Class-Dependent Perturbation Effects in Evaluating Time Series Attributions
Gregor Baer, Isel Grau, Chao Zhang, Pieter Van Gorp
TL;DR
The paper investigates class-dependent effects in perturbation-based evaluation of time series feature attributions and uncovers that perturbation effectiveness can vary across predicted classes. It introduces the class-adjusted degradation score DS_c with a cross-class penalty Delta, defined via $DS_c(alpha) = DS_bar - alpha * Delta$, to balance aggregate attribution quality with cross-class consistency. Through experiments on four UCR datasets using two architectures and five attribution methods, it demonstrates that high aggregate performance often correlates with pronounced class-specific effects, and that optimal perturbation strategies vary by dataset and model.
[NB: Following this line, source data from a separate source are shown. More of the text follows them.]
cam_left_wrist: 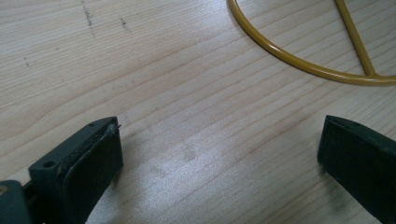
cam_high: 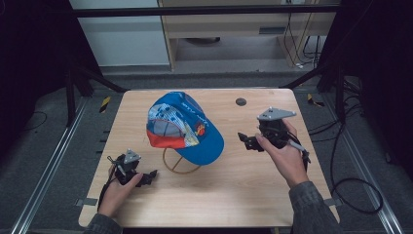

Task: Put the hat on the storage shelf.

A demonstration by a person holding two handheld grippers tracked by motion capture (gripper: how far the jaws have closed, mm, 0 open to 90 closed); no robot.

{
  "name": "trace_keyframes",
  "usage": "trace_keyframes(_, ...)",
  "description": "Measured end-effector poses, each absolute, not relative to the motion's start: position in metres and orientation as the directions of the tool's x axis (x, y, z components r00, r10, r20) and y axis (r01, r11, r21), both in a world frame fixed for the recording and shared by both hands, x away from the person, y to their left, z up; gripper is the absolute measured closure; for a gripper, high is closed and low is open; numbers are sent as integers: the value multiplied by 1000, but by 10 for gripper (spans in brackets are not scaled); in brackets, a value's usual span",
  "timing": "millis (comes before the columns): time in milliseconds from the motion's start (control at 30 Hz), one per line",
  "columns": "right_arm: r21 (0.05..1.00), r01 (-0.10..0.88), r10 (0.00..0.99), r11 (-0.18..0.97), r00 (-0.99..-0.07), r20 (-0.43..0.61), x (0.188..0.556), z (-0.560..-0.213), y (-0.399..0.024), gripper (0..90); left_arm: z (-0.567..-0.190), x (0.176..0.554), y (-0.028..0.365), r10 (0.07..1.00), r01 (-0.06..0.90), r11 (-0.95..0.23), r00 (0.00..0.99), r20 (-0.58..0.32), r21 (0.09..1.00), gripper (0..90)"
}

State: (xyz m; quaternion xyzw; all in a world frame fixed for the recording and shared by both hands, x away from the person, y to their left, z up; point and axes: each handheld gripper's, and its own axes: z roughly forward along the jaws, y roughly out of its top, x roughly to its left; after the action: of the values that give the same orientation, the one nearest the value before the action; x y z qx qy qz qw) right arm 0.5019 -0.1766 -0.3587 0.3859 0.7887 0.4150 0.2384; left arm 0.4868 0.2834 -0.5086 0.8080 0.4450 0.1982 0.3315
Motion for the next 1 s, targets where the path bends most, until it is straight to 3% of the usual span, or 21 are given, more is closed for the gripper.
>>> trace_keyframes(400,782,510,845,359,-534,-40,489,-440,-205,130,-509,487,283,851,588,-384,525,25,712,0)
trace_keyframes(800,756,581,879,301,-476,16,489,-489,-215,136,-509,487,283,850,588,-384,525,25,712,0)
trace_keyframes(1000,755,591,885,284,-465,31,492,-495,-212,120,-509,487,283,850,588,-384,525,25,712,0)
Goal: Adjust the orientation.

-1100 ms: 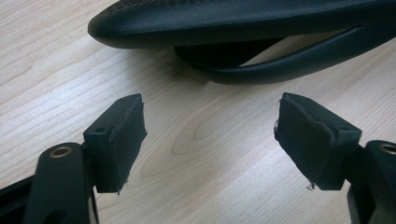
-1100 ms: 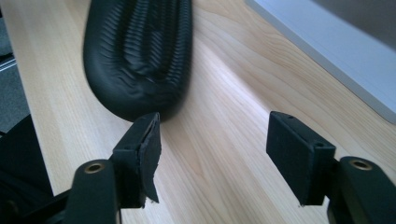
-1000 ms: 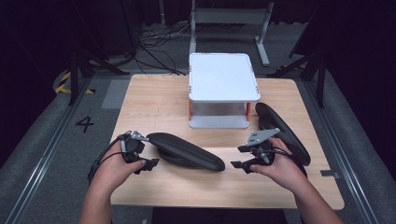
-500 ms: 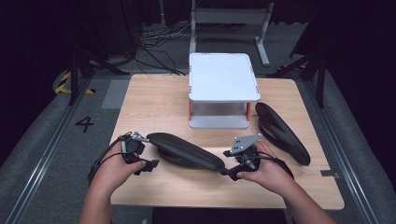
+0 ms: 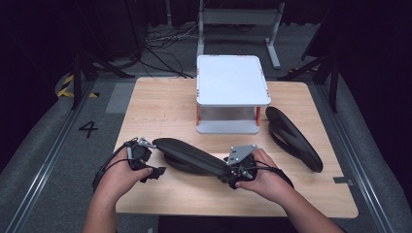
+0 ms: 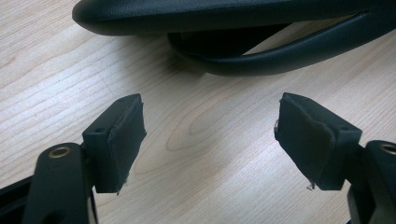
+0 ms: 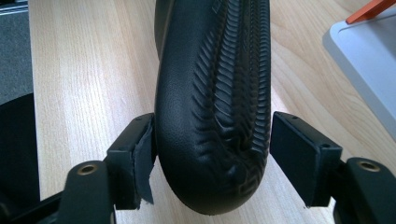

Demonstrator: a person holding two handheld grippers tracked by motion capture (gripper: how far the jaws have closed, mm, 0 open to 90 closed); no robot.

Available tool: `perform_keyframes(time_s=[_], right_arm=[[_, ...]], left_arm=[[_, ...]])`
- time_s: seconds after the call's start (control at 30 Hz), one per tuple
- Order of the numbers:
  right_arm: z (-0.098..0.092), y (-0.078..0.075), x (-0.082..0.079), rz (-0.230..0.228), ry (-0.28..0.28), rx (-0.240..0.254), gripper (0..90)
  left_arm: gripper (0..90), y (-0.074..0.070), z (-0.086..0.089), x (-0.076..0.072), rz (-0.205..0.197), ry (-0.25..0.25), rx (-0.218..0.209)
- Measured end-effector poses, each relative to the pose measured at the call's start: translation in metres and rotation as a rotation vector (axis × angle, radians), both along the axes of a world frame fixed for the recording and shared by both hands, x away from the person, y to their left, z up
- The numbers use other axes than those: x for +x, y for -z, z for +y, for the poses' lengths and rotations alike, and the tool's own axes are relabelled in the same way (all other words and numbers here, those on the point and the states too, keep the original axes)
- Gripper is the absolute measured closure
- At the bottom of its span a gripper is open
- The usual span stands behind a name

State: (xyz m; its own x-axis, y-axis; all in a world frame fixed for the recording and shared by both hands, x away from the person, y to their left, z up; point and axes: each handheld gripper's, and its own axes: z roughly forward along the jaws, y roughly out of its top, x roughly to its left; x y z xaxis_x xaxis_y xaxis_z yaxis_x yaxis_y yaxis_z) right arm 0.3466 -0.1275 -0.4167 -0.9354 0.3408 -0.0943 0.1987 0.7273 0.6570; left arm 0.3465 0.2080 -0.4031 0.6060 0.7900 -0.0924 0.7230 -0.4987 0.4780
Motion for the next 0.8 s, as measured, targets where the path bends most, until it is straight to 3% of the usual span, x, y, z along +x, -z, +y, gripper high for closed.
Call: perform_keyframes(time_s=[0.13,0.17,0.23,0.47,0.53,0.6,0.7,0.8], right_arm=[[0.002,0.002,0.0,-0.001,-0.006,-0.014,36.2],[0.002,0.003,0.0,0.013,-0.009,-0.018,41.7],[0.003,0.003,0.0,0.026,-0.01,-0.023,43.1],[-0.003,-0.006,-0.003,-0.017,-0.03,-0.07,61.5],[-0.004,-0.007,-0.005,0.023,-0.035,-0.052,62.3],[-0.007,-0.008,-0.009,0.021,-0.062,-0.069,62.5],[-0.011,-0.012,-0.016,0.065,-0.084,-0.057,62.5],[-0.017,-0.016,-0.021,0.135,-0.095,-0.035,62.4]], left_arm=[[24.5,0.001,0.0,0.0,0.005,0.001,0.004],[24.5,0.001,0.0,0.0,0.005,0.001,0.004],[24.4,0.001,0.0,0.0,0.005,0.0,0.004],[24.4,0.001,0.001,0.0,0.004,-0.002,-0.002],[24.4,0.001,0.001,0.0,0.006,-0.003,-0.005],[24.4,0.0,0.002,0.0,0.004,-0.006,0.002],[24.4,0.0,0.002,0.0,0.004,-0.006,-0.002],[24.4,0.0,0.001,0.0,0.004,0.001,-0.003]])
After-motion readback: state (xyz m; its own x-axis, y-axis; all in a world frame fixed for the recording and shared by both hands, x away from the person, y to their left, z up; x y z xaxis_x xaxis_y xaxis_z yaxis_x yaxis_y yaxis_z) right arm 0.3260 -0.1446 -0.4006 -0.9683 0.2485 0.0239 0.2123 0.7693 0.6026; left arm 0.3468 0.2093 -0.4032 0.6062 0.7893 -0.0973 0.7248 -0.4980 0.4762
The work provides practical guidance for evaluation, including class-stratified analyses and the DS_c penalty, and outlines future directions toward class-aware perturbation strategies and adaptive evaluation procedures.
Abstract
As machine learning models become increasingly prevalent in time series applications, Explainable Artificial Intelligence (XAI) methods are essential for understanding their predictions. Within XAI, feature attribution methods aim to identify which input features contribute the most to a model's prediction, with their evaluation typically relying on perturbation-based metrics. Through systematic empirical analysis across multiple datasets, model architectures, and perturbation strategies, we reveal previously overlooked class-dependent effects in these metrics: they show varying effectiveness across classes, achieving strong results for some while remaining less sensitive to others. In particular, we find that the most effective perturbation strategies often demonstrate the most pronounced class differences. Our analysis suggests that these effects arise from the learned biases of classifiers, indicating that perturbation-based evaluation may reflect specific model behaviors rather than intrinsic attribution quality. We propose an evaluation framework with a class-aware penalty term to help assess and account for these effects in evaluating feature attributions, offering particular value for class-imbalanced datasets. Although our analysis focuses on time series classification, these class-dependent effects likely extend to other structured data domains where perturbation-based evaluation is common.